• Source material:
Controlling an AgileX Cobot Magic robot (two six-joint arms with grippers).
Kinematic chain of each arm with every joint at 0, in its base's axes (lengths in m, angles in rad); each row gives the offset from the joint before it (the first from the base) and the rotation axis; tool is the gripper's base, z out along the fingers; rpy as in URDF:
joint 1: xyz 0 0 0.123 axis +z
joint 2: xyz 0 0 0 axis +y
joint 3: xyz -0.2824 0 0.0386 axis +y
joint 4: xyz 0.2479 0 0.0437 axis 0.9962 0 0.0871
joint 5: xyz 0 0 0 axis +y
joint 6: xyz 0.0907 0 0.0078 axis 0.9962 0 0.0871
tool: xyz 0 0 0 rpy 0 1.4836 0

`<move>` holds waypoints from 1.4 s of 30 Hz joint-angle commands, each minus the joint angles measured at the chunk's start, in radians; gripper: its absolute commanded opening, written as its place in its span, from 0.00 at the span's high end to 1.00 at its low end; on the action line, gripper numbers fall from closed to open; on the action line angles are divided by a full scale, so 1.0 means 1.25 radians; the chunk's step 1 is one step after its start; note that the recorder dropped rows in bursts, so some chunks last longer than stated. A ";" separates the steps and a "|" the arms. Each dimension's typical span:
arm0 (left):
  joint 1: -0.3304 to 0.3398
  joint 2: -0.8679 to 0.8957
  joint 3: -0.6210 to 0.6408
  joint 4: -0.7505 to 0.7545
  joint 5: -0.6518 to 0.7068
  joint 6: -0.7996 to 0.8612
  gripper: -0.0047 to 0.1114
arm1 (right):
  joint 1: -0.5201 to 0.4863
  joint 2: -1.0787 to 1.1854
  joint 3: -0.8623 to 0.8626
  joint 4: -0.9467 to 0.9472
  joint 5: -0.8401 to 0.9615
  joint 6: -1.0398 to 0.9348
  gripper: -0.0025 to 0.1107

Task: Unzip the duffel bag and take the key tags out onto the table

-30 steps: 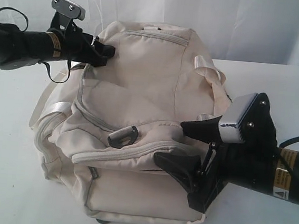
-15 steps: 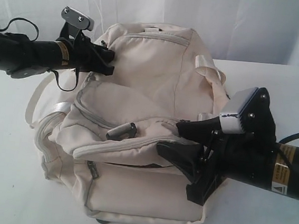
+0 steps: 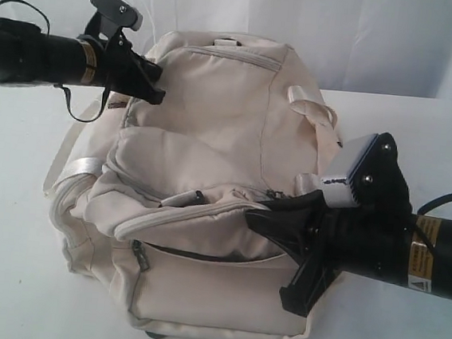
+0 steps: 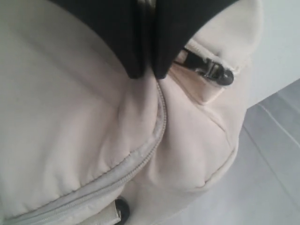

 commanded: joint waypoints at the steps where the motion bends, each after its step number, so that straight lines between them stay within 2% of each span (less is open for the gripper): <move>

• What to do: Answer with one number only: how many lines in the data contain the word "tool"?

• Exercise solution: 2